Washington, August 3
Senator Hillary Rodham Clinton took the lead in defeating a nominee of US President George W. Bush for the post of Chairperson of the Consumer Product Safety Commission. The vote yesterday against the confirmation of Ms Mary Sheila Gall was along party lines — 12 to 11 — in the Senate Commerce Committee, the first such rejection since the Democrats took control of the Senate.

Ms Clinton argued that as the Commissioner of the agency, Ms Gall’s record in protecting consumers’ interests against corporations had been dismal.

Ms Gall will remain on the three-member commission till 2005. She was originally appointed by former President George Bush Sr in 1991 and was reappointed by former President Bill Clinton in 1999 as the Commissioner. White House expressed its disappointment at the defeat. “Mary Gall did not lose today. Bipartisanship lost today,” spokesman Ari Fleischer said.

However, Commerce Committee Chairman and Democratic Senator Ernst Hollings disputed it and said that Ms Gall received a fair hearing and was deemed unfit to run the commission.

Meanwhile, Senate Democrats said yesterday that they would fight any Republican effort to open the Arctic National Wildlife Refuge to oil and gas drilling, a key plank in the White House’s proposed energy policy.

Senator John Kerry of Massachusetts said he would use the parliamentary technique of filibustering, or blocking, any Senate floor debate on drilling in the wilderness area. “I will filibuster any effort to drill in the refuge, it will never pass the Senate,” Mr Kerry said in a statement.

The US House of Representatives yesterday passed a wide-ranging energy Bill that included opening about 2,000 acres of the refuge’s 19 million acres.

President George W. Bush, a former Texas oilman, has made drilling in the Arctic National Wildlife Refuge a central issue in his plan to reduce the US dependence on foreign oil imports.

The government estimates have said the refuge could hold up to 16 billion barrels of crude oil.
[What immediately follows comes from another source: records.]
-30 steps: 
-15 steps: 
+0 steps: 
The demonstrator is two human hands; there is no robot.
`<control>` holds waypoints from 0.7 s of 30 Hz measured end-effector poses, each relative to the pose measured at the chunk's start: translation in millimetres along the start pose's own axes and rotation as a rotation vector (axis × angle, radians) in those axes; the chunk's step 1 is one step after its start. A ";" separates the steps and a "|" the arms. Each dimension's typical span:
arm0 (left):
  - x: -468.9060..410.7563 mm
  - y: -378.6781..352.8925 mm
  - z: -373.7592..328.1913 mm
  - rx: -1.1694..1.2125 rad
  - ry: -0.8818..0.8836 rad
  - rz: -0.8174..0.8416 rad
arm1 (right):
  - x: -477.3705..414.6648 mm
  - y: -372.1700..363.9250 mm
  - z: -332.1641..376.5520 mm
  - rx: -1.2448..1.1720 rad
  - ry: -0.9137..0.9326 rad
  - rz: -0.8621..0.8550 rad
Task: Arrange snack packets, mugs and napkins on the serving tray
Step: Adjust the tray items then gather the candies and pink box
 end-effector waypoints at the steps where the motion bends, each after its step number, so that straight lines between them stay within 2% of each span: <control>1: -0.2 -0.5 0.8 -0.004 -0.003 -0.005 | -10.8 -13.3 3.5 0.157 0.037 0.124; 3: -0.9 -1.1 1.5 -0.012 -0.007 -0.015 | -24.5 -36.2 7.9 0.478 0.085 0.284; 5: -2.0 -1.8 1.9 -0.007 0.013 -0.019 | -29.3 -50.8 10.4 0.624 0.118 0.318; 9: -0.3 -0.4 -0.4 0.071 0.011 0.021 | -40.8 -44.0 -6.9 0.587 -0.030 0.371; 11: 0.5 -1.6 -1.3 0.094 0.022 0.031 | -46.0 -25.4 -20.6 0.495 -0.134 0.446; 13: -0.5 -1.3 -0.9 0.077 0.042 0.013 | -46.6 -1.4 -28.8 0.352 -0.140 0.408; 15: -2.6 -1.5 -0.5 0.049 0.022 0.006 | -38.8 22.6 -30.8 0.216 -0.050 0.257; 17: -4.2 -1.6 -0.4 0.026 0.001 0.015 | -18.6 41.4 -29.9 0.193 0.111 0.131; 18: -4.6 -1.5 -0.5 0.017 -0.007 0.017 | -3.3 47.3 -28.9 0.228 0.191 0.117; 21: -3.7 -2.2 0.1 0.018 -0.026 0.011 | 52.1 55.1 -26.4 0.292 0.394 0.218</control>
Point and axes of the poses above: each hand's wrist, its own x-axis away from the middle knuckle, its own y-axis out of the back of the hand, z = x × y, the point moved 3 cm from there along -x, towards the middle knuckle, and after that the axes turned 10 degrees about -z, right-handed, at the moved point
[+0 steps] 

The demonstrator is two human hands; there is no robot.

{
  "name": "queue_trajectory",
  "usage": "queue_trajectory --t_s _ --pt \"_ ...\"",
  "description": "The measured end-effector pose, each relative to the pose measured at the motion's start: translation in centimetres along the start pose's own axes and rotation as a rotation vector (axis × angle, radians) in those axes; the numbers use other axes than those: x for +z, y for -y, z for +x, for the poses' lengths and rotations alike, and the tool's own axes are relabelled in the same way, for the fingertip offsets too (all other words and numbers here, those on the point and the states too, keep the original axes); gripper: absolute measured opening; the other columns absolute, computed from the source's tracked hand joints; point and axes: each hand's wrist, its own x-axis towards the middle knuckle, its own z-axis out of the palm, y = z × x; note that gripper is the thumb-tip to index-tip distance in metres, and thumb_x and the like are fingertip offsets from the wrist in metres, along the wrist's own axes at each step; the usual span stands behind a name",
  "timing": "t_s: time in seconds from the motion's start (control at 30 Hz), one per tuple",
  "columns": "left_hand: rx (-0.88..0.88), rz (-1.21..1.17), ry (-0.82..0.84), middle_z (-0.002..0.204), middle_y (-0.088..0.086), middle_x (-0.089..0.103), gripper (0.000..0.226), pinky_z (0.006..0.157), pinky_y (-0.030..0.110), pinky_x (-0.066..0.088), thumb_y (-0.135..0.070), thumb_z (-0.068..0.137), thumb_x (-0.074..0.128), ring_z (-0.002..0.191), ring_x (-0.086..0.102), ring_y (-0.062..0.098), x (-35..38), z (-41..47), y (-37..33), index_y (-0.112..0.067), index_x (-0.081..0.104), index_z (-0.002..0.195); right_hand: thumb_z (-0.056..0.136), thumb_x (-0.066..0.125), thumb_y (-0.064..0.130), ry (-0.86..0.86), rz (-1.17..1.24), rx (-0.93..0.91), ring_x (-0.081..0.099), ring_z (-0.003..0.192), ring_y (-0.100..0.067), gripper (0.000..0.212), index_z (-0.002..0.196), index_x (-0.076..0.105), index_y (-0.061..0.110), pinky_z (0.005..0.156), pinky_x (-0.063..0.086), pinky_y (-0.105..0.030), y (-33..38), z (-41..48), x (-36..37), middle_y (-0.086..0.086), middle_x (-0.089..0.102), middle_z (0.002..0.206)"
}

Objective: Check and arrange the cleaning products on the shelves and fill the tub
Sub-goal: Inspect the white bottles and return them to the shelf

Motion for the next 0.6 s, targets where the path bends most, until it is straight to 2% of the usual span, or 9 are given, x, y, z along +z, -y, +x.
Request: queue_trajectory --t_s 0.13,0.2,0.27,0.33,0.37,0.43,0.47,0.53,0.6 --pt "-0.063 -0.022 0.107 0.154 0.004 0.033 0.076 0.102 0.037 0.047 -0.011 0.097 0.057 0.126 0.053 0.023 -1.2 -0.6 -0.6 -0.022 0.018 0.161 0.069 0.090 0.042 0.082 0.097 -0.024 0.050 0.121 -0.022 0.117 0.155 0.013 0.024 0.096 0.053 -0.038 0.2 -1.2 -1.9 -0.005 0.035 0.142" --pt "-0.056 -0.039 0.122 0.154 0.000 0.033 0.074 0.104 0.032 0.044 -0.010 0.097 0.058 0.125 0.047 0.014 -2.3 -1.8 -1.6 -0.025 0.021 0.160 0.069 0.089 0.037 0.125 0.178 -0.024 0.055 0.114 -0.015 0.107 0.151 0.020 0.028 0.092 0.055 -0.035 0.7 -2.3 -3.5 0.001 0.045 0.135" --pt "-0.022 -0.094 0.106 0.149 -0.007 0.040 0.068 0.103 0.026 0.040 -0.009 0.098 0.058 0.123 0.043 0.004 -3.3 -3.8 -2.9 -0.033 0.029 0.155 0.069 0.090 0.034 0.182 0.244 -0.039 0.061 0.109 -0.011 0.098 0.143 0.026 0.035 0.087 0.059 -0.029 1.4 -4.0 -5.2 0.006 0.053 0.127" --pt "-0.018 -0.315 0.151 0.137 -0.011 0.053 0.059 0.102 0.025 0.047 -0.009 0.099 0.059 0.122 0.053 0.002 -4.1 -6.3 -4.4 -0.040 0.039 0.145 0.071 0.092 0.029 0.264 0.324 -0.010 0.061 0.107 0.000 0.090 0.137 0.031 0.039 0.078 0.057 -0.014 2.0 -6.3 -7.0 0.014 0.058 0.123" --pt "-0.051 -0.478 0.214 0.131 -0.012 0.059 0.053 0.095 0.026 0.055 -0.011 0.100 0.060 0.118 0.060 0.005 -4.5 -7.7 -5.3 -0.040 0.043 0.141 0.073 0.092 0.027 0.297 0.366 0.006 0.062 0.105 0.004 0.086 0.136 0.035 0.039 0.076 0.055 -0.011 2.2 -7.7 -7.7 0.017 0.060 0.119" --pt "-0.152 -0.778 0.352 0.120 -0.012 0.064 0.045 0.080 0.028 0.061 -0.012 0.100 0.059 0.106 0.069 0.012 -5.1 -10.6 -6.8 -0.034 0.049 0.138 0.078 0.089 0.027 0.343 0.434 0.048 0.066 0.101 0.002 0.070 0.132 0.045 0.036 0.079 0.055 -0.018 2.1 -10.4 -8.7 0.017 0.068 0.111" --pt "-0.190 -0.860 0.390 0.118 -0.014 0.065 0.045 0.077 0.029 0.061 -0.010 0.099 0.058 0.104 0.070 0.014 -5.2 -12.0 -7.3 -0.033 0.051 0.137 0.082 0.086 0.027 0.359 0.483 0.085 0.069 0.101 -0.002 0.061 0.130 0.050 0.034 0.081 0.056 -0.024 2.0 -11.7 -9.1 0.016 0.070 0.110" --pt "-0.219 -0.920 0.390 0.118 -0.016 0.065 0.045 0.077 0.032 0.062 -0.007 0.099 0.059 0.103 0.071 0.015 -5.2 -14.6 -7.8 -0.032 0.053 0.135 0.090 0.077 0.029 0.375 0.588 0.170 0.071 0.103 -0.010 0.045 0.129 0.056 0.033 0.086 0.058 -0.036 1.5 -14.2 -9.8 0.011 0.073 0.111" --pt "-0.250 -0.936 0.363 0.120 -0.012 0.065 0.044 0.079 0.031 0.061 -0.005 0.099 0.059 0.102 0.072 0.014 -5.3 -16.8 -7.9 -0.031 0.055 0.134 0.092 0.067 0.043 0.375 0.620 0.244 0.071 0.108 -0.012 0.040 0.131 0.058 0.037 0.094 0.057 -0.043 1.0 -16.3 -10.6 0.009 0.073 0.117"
The US market consumes close to 20 million barrels of petroleum a day and must import about 56 per cent of that amount.

The refuge, located on Alaska’s remote northern coast, is home to polar bears, caribou and about 160 kinds of migratory birds.

In a decisive victory for President George W. Bush, the Republican-controlled House of Representatives has beat back a far-reaching patients’ Bill of rights and approved one with stricter limits on lawsuits against health plans.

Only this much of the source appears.